Problem statement - Provide only the number of lines below in which the string "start" occurs.

The records -
......

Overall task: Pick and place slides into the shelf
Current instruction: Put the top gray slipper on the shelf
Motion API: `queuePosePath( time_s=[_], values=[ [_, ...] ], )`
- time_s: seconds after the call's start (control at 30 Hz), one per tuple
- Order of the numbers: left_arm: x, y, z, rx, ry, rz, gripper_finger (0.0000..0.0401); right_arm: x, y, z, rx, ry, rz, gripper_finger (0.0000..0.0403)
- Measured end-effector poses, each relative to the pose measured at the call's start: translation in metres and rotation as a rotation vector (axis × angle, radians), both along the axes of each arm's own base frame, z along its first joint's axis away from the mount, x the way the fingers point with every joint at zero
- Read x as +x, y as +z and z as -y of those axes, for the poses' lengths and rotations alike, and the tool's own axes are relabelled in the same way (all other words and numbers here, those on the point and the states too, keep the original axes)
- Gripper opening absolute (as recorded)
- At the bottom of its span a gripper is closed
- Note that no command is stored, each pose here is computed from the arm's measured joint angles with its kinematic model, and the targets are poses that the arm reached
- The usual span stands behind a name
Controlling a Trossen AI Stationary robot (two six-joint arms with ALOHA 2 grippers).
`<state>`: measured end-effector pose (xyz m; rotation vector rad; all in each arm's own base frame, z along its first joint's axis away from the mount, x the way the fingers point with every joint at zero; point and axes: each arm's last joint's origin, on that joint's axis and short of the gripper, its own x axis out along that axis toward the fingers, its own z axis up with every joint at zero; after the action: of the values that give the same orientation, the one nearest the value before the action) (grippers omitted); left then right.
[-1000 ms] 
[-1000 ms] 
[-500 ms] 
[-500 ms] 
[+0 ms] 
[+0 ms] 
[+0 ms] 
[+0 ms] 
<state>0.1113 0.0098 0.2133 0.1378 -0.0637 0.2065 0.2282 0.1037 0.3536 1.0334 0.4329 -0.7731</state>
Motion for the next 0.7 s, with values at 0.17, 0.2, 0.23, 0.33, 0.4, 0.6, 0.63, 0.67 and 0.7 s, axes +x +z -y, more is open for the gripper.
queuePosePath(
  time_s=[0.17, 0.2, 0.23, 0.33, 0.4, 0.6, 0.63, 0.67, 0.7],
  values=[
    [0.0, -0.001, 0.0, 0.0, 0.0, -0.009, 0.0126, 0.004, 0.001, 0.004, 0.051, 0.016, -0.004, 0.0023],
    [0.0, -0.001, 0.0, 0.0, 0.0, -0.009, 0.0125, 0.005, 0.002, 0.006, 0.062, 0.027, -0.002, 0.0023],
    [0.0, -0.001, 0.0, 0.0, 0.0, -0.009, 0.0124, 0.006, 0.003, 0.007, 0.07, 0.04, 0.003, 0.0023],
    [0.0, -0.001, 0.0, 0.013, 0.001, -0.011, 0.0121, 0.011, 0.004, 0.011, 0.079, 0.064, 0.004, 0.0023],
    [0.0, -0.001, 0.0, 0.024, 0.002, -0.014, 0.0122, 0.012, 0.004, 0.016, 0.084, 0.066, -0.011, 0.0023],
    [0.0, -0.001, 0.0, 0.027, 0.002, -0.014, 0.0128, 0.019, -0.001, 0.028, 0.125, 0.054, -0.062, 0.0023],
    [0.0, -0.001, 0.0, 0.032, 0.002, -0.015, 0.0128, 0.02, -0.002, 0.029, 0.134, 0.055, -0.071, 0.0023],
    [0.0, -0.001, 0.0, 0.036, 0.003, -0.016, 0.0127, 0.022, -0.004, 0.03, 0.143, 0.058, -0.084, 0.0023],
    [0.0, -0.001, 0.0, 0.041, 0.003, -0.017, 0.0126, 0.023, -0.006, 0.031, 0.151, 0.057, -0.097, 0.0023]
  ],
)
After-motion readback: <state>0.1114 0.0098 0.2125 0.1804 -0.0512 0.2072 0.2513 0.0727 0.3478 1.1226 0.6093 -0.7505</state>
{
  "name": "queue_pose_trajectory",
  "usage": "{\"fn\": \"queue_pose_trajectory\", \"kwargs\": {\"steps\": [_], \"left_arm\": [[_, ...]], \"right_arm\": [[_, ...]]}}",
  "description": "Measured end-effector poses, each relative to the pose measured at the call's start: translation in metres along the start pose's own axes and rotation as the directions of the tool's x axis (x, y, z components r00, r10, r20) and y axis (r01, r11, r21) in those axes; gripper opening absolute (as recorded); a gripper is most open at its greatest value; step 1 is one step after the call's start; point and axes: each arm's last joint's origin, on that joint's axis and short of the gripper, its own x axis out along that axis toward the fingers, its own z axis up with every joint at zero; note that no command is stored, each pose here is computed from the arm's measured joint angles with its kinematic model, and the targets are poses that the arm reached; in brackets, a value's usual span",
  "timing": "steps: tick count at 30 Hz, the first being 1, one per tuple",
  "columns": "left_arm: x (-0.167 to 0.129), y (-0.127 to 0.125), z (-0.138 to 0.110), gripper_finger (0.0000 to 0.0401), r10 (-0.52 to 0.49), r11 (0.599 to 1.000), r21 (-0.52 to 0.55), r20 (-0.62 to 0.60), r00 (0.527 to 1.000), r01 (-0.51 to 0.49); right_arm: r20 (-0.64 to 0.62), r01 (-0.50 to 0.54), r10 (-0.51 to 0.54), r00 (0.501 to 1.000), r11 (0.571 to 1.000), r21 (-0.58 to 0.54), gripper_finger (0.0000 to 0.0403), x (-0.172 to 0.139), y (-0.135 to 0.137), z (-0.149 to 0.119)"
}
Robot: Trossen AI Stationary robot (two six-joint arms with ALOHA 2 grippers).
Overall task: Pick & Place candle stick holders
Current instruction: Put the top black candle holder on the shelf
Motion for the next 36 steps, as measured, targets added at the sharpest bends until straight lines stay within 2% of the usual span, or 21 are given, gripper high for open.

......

Worked solution - 3